I think your best way is to call auto machine shops in Bakersfield and ask them who they use. I have fixed tons of parts with broken taps and bolts in them.
jimsehr

toolmaker76
05-07-2012, 06:59 PM
Probably the most elegant way to do it (without having access to an EDM) is to use a rigid set up (mill) and use a carbide spade drill. About a 5/32 diameter SHOULD be sufficient to separate the web of the tap if you get the hole on center- I have also used a 3/16" diameter bit, which basically leaves just the threads, you will have to pick them out with a scribe or similar tool. Be patient and gentle as you are going in with the drill, stopping frequently to blow out the chips (you don't want to snag your bit).

A phosphoric acid solution should dissolve the tap over a period of 3-4 days, with very little damage to the stainless steel. Diet Coke is a good source! When I worked in EDM, we used a diluted solution of phosphoric acid to clean our stainless holding fixtures. If we broke a screw off in one, the easiest fix was to leave it in the solution for a couple days, it would dissolve.

Rough and dirty fix is to find a punch you don't like (I like the idea of a concrete nail) and just start beating on it, try to pick out the pieces as they shatter. Done that quite a few times over the years! Takes a lot of patience (and be sure to wear safety glasses)!

firbikrhd1
05-07-2012, 07:38 PM
Depending on your situation you may be able to use a small punch and slowly tap on the flutes in a direction that would be consistent with unscrewing. Continue until the tap is far enough above the surface that you can grab it with pliers. This has worked for me before when the tap was broken off just below the surface.

asallwey
05-07-2012, 08:35 PM
For aluminum you can boil the part in a solution of Alum and it will dissolve the tap out over time. Don't know if it will attack the stainless or not.

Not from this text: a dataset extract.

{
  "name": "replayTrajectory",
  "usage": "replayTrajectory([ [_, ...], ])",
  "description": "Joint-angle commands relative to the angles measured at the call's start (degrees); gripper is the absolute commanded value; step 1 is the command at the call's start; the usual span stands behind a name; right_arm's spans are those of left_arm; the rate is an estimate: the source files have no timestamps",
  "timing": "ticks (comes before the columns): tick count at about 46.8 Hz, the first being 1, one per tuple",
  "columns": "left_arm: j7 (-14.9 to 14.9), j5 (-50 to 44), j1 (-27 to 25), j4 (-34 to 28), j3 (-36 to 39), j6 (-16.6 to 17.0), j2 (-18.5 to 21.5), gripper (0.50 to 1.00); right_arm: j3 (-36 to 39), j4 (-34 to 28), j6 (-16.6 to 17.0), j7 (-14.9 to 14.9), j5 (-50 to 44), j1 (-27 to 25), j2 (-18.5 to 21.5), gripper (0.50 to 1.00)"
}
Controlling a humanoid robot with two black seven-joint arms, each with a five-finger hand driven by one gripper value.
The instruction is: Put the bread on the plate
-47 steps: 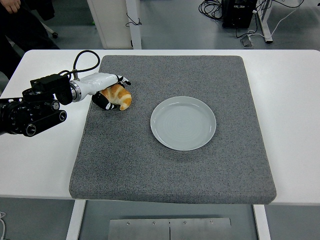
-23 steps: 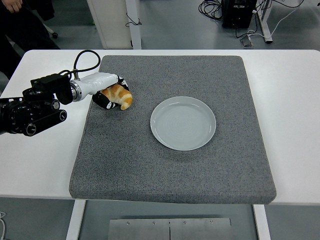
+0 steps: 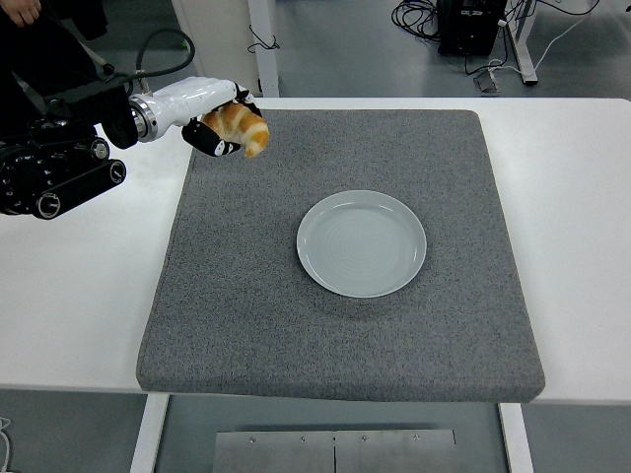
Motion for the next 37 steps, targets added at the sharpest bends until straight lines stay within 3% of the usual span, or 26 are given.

I bought a bag of Alum and tried it. I heated the part & solution to around 125F and kept it there for hours. No change. Left it in for 2 days, no change. This was a tap in steel. Be interested if anyone ever had good results with Alum.

Alex

Void
05-07-2012, 08:50 PM
I bought a bag of Alum and tried it. I heated the part & solution to around 125F and kept it there for hours. No change. Left it in for 2 days, no change. This was a tap in steel. Be interested if anyone ever had good results with Alum.


Alex,

I broke a steel tap in aluminum (HSS spiral flute #6-32) and I did the Aluminum Sulfate (aka Alum) trick. It was a supersaturated solution... just simmering and no more Alum would dissolve in it. It started working very slowly immediately. Let it simmer for a couple of hours. Then went home for the weekend. Came back on Monday and no more broken tap.

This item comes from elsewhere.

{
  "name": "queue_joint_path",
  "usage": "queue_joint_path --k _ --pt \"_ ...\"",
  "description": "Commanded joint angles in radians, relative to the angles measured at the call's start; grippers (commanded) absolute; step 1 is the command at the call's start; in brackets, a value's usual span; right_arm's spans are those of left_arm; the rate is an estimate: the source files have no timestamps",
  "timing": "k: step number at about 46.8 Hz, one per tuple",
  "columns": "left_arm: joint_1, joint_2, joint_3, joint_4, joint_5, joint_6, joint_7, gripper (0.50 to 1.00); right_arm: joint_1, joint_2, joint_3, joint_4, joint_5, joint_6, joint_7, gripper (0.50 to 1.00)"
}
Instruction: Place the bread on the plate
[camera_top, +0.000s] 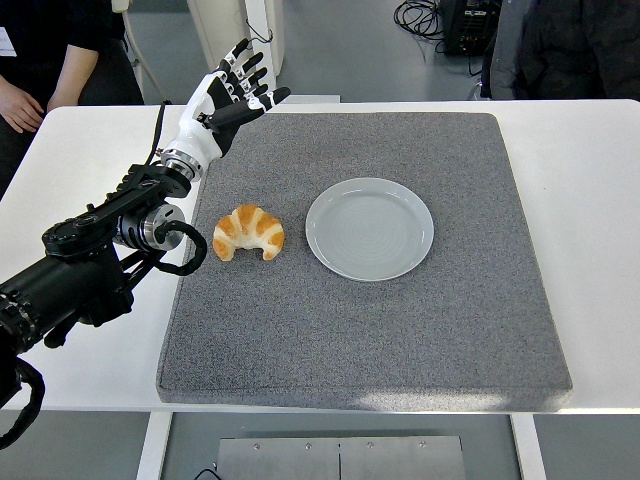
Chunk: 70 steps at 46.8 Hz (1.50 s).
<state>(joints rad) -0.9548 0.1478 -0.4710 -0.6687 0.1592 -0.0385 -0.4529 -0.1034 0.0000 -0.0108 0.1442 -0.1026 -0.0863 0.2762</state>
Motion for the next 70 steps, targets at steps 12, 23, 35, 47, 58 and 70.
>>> queue_joint_path --k 12,23,35,47,58,70 --pt "-0.007 0.001 0.000 -0.002 0.002 0.000 0.000 0.971 0.001 0.000 -0.002 0.000 0.000 0.000 0.000 1.000" --pt "-0.010 0.006 0.000 -0.015 0.002 0.002 0.002 0.969 0.001 0.000 0.000 0.000 0.000 0.000 0.000 1.000" --pt "-0.024 0.093 0.014 -0.219 0.000 0.106 0.019 0.965 0.001 0.000 0.002 0.000 0.000 0.000 0.000 1.000" --pt "-0.153 0.302 0.153 -0.555 0.000 0.247 0.180 0.930 0.001 0.000 0.002 0.000 0.000 0.000 0.000 1.000" --pt "-0.338 0.415 0.389 -0.634 -0.001 0.247 0.240 0.913 0.001 0.000 0.000 0.000 0.000 0.002 0.000 1.000" --pt "-0.636 0.466 0.782 -0.718 0.000 0.247 0.273 0.913 0.001 0.000 0.000 0.000 0.000 0.000 0.000 1.000"
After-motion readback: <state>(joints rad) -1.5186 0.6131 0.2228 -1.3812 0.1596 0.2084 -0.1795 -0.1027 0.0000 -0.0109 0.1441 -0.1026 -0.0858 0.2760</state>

Again the part metal was aluminum (6061-T6) and the tap was HSS steel.

I doubt it would work with a steel tap in a steel part. For that you would need physical tricks. Burning, breaking, EDMing, carbide drilling, tap-extractoring... or whatever.

-DU-

_Paul_
05-08-2012, 03:54 AM
If there is any tap left sticking out find a nut bigger than the tap and big enough to MIG/MAG weld through, start/play the wire on the broken tap and fill up the threads in the nut with weld. While its still red hot unscrew.

It can also work if the tap is slightly recessed but you have to be very careful you don't weld to the metal you're tapping.